Background information
- Born: Pedro Machado Abrunhosa 20 December 1960 (age 65) Porto, Portugal
- Genres: Pop; jazz; funk; Rhythm and blues; rock;
- Instruments: Vocals, piano
- Years active: 1985–present
- Labels: PolyGram; Universal Music;
- Website: www.abrunhosa.com

= Pedro Abrunhosa =

Portuguese singer, musician and songwriter

Pedro Machado Abrunhosa (born 20 December 1960) is a Portuguese singer, songwriter, musician and composer. Trained in jazz music, Abrunhosa started his career in the 1980s playing in jazz bands and teaching in music and art schools in Porto. He is a co-founder of the Jazz School of Porto.

In 1994 Abrunhosa launched a solo career in pop music with his debut album Viagens. This album made Abrunhosa the fastest-selling artist in Portuguese record-industry history at the time, reaching number-one in the Portuguese album charts and selling over 140,000 copies. His second album Tempo (1996) carried on this success and confirmed Abrunhosa's status as a major artist in the Portuguese music industry. Six of his eight studio albums have reached number-one in the Portuguese album charts.

Aside from his music, he is known for always wearing sunglasses in public. Abrunhosa also played himself in the 1999 Manoel de Oliveira film The Letter. He is a board member of the Portuguese Authors Society.

==Early life==
Abrunhosa was born in Porto, Portugal. After studying at the Ruvina Music School, he began his musical studies at the Music School of Porto in 1972, under the guidance of Professors Álvaro Salazar and Jorge Peixinho, in the subjects of Analysis, Composition, and History of Music, having already initiated his studies in the double bass. (He has often been approached by the Calouste Gulbenkian Foundation to attend and participate in the Meetings of Contemporary Music in that same institution.)

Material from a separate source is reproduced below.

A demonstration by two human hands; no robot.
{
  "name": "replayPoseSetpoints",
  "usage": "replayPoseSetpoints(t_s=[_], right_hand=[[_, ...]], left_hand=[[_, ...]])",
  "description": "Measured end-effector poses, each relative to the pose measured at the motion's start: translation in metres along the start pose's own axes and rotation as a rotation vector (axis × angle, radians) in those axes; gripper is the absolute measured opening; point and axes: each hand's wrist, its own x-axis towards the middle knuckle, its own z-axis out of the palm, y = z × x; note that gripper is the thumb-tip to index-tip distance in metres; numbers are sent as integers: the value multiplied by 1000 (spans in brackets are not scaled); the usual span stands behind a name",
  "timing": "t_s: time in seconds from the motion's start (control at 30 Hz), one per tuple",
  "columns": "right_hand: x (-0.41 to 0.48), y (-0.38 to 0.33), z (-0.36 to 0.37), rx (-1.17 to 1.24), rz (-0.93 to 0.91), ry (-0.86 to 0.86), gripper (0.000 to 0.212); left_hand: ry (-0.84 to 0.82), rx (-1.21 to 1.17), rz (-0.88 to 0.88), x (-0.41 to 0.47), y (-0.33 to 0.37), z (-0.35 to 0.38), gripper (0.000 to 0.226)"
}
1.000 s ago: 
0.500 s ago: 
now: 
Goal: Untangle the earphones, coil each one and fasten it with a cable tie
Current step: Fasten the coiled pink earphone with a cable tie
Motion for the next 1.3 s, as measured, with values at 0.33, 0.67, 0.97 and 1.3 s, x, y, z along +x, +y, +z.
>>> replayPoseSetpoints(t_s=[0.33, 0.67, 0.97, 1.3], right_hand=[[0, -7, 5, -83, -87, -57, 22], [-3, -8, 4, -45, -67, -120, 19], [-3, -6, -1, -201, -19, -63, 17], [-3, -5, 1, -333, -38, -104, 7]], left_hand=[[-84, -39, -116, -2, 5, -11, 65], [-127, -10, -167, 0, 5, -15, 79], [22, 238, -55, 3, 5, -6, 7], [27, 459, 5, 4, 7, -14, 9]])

Once admitted into the "Conservatório de Música do Porto", he studied musical composition under the direction of Professor Cândido Lima. At that time, he was invited to take part in the Madrid Contemporary Music Group, under the direction of Spanish composer Enrique X. Macias. This afforded him the opportunity to take part in a series of shows performed in Portugal and Spain. In 1981, he received a diploma for the Courses of Musical Pedagogy from Belgian Professor Jos Wuytack.

==Career==

=== 1984–1994: Early career ===
In 1984, he went to Madrid to study with double-bass player Todd Coolman and with musicians Joe Hunt, Wallace Rooney, Gerry Niewood and Steve Brown. In that same year, he finished the General Course of Composition in the "Conservatório de Música do Porto" and started studying double-bass with Alejandro Erlich Oliva.

In 1985, returning to Spain, he took part in the International Jazz Seminar, and worked again with Todd Coolman, Billy Hart, Bill Dobbins, David Schnitter, Jack Walrath and Steve Brown. In that same year, together with Spanish guitar player Joaquin Iglesias, he founded the quartet "Banda de Bolso".

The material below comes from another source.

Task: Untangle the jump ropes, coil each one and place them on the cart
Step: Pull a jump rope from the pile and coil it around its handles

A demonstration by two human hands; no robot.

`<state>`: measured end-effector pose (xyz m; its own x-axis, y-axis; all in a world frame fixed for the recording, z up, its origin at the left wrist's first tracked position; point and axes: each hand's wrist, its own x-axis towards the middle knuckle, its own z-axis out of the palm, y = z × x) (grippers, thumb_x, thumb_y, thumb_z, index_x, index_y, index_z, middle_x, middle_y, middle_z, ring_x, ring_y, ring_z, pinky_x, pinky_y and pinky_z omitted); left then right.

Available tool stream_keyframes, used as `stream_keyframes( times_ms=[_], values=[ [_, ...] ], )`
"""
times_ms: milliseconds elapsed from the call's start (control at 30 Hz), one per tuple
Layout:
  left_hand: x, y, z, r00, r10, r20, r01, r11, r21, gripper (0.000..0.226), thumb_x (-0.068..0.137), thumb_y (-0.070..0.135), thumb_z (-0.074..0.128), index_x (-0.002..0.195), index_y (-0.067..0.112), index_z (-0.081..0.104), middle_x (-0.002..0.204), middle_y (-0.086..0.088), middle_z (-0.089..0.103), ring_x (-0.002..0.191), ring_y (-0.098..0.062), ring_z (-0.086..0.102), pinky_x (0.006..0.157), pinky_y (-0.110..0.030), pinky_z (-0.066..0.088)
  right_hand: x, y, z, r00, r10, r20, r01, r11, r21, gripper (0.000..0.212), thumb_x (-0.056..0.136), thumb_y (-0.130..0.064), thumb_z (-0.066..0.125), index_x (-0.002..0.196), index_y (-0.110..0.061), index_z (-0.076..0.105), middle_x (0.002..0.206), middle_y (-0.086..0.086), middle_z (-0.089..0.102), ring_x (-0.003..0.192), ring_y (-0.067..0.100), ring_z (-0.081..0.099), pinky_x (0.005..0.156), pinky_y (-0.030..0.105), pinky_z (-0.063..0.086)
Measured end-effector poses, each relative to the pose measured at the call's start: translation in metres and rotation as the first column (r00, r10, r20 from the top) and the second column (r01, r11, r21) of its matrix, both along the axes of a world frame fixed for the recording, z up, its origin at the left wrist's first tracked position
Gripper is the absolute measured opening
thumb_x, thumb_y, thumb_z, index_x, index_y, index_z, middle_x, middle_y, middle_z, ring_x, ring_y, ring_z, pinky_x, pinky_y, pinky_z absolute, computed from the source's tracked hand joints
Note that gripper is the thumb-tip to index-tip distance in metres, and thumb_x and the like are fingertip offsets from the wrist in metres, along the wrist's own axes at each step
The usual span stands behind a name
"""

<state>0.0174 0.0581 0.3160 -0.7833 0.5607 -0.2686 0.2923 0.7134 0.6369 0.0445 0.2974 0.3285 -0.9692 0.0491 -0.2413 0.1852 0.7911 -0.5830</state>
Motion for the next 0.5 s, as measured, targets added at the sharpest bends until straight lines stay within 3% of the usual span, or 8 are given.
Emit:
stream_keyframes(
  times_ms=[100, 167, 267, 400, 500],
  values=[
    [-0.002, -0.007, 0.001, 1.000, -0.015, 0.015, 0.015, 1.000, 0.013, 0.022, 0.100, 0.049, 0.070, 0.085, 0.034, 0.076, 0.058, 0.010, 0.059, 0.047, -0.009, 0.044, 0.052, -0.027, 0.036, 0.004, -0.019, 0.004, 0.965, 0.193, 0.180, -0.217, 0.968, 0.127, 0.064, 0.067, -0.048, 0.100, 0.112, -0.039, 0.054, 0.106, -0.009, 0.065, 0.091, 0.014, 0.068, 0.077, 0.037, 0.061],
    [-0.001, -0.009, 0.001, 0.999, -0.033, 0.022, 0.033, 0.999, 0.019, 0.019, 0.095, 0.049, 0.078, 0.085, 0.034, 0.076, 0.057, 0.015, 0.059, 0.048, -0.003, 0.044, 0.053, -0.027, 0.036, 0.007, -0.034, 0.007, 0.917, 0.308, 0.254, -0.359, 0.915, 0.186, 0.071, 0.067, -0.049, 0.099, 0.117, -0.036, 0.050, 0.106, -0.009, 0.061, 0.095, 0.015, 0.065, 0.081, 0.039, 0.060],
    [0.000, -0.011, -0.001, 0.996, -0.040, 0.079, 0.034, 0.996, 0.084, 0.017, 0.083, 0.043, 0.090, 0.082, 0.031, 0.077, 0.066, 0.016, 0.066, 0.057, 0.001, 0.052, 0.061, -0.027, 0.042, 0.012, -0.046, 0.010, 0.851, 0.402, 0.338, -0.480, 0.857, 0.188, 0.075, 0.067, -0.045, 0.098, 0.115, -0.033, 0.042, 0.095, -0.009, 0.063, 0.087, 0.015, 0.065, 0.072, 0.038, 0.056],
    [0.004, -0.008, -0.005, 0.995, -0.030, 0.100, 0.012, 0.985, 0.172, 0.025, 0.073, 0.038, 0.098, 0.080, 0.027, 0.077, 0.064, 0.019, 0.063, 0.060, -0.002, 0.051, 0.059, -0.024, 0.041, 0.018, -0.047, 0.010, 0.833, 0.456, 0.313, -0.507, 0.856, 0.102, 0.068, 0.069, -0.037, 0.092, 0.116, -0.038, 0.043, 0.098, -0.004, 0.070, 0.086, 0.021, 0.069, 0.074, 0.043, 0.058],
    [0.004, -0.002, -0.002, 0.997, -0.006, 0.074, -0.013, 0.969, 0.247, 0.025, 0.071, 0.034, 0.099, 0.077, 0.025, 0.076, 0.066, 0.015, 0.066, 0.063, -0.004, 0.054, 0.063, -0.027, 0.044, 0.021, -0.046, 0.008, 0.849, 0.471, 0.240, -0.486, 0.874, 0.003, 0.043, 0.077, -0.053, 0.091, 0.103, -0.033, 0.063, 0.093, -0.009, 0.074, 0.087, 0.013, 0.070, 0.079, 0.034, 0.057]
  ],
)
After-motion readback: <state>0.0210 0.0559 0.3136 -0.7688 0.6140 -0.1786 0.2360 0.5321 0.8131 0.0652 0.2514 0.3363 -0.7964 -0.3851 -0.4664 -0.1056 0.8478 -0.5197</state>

In 1986, he returned to Spain to participate in the third International Jazz Seminar in Seville where he played with Bob Moses, Chip Jackson, Brad Hartfield, Hoku Kim and Stan Strickland. In Portugal, later that year, he participated in the Seminars of Direction and Interpretation of the Big band. He was chosen as the double-bass player of the newly formed orchestra. He also participated in two other Jazz Seminars with Danish saxophonist John Tchicai and bassist Peter Danstrup and the American musicians Paul Motian, Bill Frisell, and Joe Lovano.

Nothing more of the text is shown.